I also want to have text header with warning about classes was auto-generated and should not be modified manually, but because I place such files into git I do not want there always changed date of generation.
That header generated in com.sun.tools.xjc.Options#getPrologComment method. So essentially it call:
return Messages.format(
Messages.FILE_PROLOG_COMMENT,
dateFormat.format(new Date()));
Messages.FILE_PROLOG_COMMENT defined as Driver.FilePrologComment. With futher debugging I found it use standard Java localization bundles.

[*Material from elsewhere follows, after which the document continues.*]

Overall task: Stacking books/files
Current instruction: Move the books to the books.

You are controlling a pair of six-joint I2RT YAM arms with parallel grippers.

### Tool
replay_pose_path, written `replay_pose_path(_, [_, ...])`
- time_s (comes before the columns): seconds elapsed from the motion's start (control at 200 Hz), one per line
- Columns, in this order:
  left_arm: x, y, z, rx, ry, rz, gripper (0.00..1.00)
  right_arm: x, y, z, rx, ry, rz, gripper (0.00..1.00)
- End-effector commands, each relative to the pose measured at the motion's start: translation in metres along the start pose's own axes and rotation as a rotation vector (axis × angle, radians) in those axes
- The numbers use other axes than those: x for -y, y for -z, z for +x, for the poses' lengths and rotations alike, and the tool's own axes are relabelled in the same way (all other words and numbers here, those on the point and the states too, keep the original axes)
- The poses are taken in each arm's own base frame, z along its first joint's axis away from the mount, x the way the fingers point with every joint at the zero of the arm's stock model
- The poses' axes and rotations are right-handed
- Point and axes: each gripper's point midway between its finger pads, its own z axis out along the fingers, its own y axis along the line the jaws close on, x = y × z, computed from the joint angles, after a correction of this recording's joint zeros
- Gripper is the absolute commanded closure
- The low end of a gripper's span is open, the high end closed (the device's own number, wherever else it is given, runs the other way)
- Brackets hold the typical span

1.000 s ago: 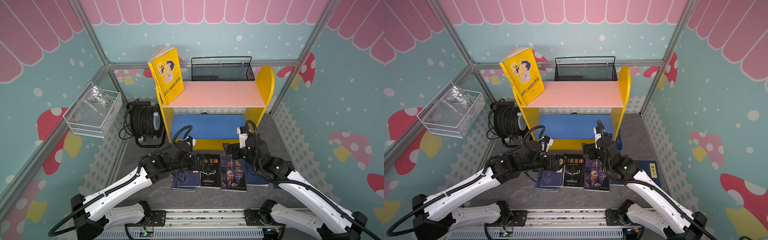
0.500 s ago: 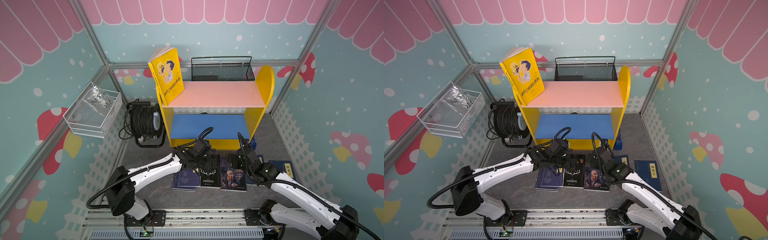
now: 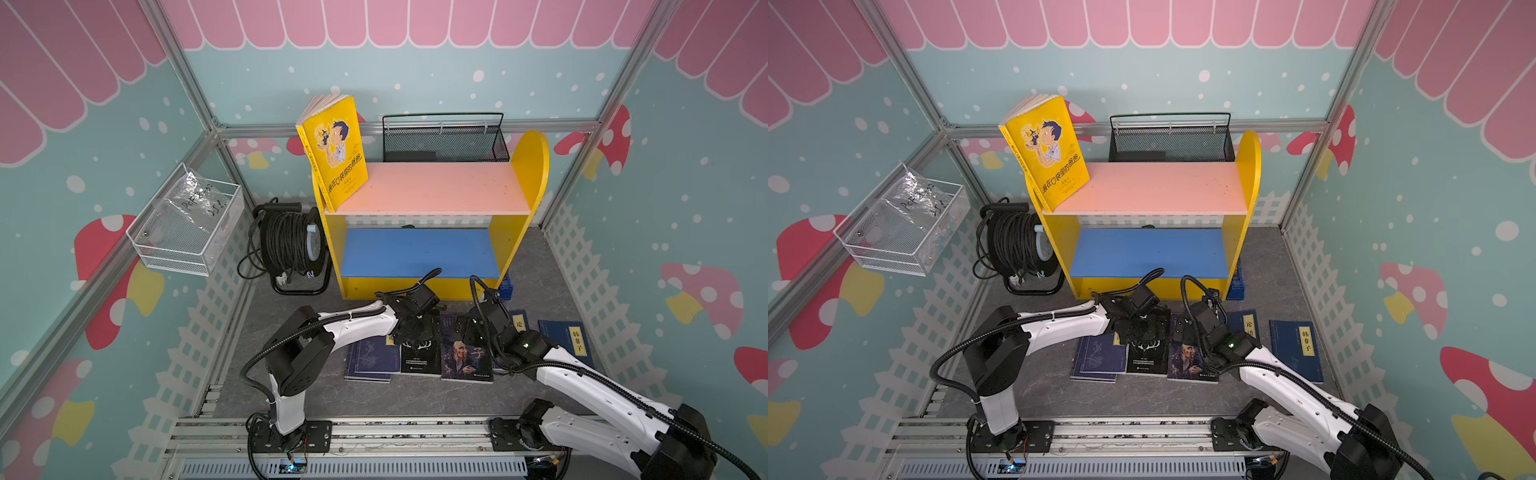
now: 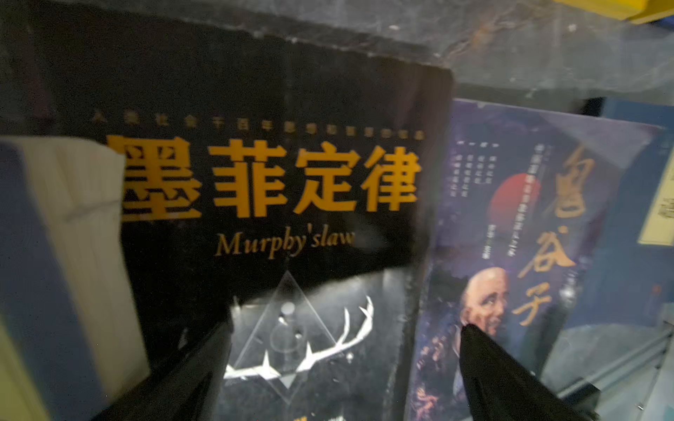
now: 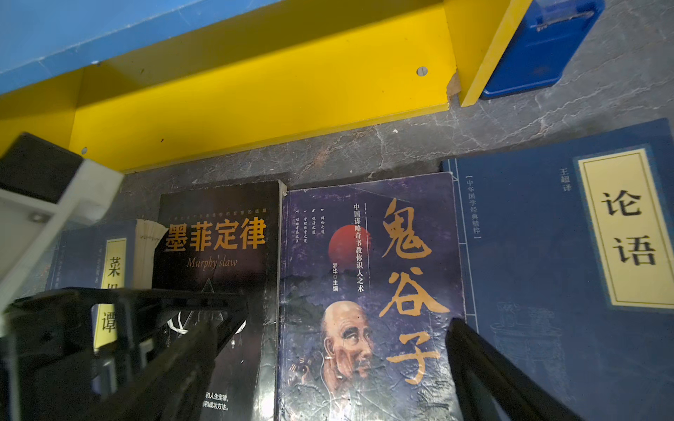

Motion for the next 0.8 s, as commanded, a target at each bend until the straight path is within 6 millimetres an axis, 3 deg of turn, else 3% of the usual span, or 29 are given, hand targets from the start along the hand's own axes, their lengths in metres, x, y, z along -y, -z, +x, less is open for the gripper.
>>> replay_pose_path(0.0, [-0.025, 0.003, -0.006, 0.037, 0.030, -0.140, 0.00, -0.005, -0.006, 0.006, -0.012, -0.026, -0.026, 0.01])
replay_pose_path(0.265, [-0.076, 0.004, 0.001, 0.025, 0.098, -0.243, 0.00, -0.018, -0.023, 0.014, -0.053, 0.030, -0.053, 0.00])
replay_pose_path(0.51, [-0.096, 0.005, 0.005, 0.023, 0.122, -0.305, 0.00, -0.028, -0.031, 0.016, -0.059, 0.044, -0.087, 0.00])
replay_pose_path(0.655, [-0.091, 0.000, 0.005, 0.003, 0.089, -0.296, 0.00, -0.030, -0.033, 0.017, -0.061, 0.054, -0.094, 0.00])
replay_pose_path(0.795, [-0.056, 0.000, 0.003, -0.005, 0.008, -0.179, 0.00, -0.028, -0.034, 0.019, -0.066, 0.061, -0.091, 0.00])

So, to change header format we just may provide our properties override for their values from MessageBundle.properties.
We can do it in two way:
Just copy that file (from repo by link, or just from jar of appropriate version what you are using) into src/main/resources/com/sun/tools/xjc/MessageBundle.properties in your project and change key Driver.FilePrologComment as you wish.
But first case have some drawbacks - first you copy-paste many code which you do not change, second you should update it when you update XJC dependency. So better I recommend place it as src/main/resources/com/sun/tools/xjc/MessageBundle_en.properties (note _en suffix in filename) file and place there only properties you really want to change. Something like:
# We want header, but do NOT willing there `Generated on: {0}` part because want commit them into git!
Driver.FilePrologComment = \
This file was generated by the JavaTM Architecture for XML Binding(JAXB) Reference Implementation, v2.4.0-b180830.0438 \n\
See https://javaee.github.io/jaxb-v2/ \n\
Any modifications to this file will be lost upon recompilation of the source schema. \n
Ensure that file in compiler classpath, especially if you call it from some plugins.
That is common mechanism for translation. See related answer: JAXB english comments in generated file
If you are using maven-jaxb2-plugin there is an tag noFileHeader set it to true. It will prevent jaxb to generate the header that includes that date line on it.